The roles of neural cell adhesion molecule (NCAM), L1, N-cadherin, and integrin in neurite outgrowth on various substrates were studied. Antibodies against these cell surface molecules were added to explants of chick retina and the neurites from retinal ganglion cells were examined for effects of the antibodies on neurite length and fasciculation. On laminin, an anti-integrin antibody completely inhibited neurite outgrowth. The same antibody did not inhibit neurite outgrowth on polylysine or Müller cells. Antibodies to NCAM, L1, and N-cadherin did not significantly inhibit neurite outgrowth on laminin but produced significant inhibition on Müller cells. The inhibition of neurite outgrowth on glia by anti-L1 antibodies supports the hypothesis that L1 is capable of acting in a heterophilic binding mechanism. On laminin, both anti-N-cadherin and anti-L1 caused defasciculation of neurites from retinal ganglion cells, while anti-NCAM did not. None of these antibodies produced defasciculation on Müller cells. The results indicate that these three cell adhesion molecules may be very important in interactions with glia as axons grow from the retina to the tectum and may be less important in axon-axon interactions along this pathway. No evidence was found supporting the role of integrins in axon growth on Müller cells.

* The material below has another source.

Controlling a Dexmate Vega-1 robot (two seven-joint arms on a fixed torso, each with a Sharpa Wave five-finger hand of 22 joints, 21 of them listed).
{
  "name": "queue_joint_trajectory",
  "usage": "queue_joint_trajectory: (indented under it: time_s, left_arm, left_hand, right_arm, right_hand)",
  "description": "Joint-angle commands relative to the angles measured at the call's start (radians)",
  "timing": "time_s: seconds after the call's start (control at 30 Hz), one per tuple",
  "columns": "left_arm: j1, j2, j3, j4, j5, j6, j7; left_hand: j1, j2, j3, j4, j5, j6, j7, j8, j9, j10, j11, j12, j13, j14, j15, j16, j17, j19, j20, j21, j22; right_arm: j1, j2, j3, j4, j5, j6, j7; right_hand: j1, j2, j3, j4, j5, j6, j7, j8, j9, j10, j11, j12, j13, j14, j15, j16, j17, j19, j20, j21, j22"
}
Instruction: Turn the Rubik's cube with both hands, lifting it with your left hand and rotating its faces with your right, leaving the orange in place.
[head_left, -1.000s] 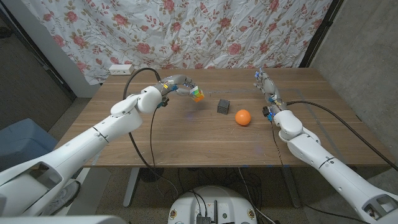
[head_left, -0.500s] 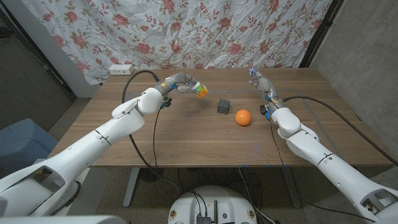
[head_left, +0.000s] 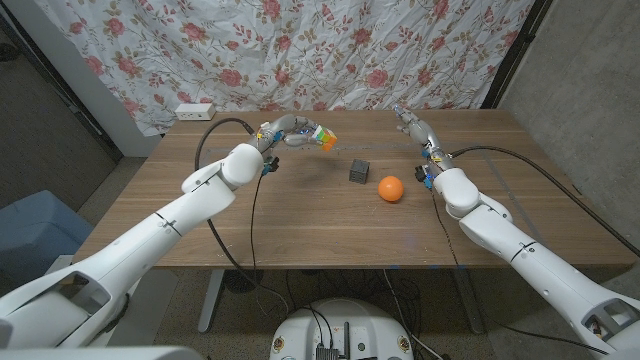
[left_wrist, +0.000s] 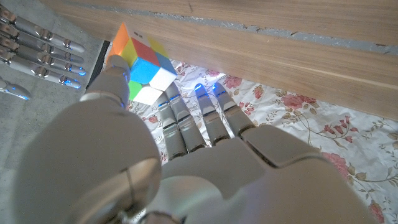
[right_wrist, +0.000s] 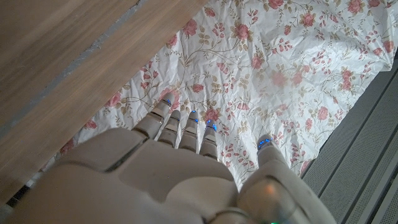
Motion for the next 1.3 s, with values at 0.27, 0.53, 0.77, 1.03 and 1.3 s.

研究了神经细胞黏附分子(NCAM)、L1、N-钙黏着蛋白和整合素在不同底物上神经突生长中的作用。将针对这些细胞表面分子的抗体添加到鸡视网膜外植体中,并检测视网膜神经节细胞的神经突,以观察抗体对神经突长度和束状化的影响。在层粘连蛋白上,抗整合素抗体完全抑制了神经突的生长。相同的抗体在聚赖氨酸或穆勒细胞上并未抑制神经突的生长。针对NCAM、L1和N-钙黏着蛋白的抗体在层粘连蛋白上并未显著抑制神经突的生长,但在穆勒细胞上产生了显著抑制作用。抗L1抗体对神经胶质细胞上神经突生长的抑制支持了L1能够通过异嗜性结合机制发挥作用的假说。在层粘连蛋白上,抗N-钙黏着蛋白和抗L1均导致视网膜神经节细胞神经突的去束状化,而抗NCAM则没有。这些抗体在穆勒细胞上均未产生去束状化作用。结果表明,在轴突从视网膜向顶盖生长的过程中,这三种细胞黏附分子在与神经胶质细胞的相互作用中可能非常重要,而在这条通路中轴突-轴突相互作用中可能不太重要。未发现支持整合素在穆勒细胞上轴突生长中发挥作用的证据。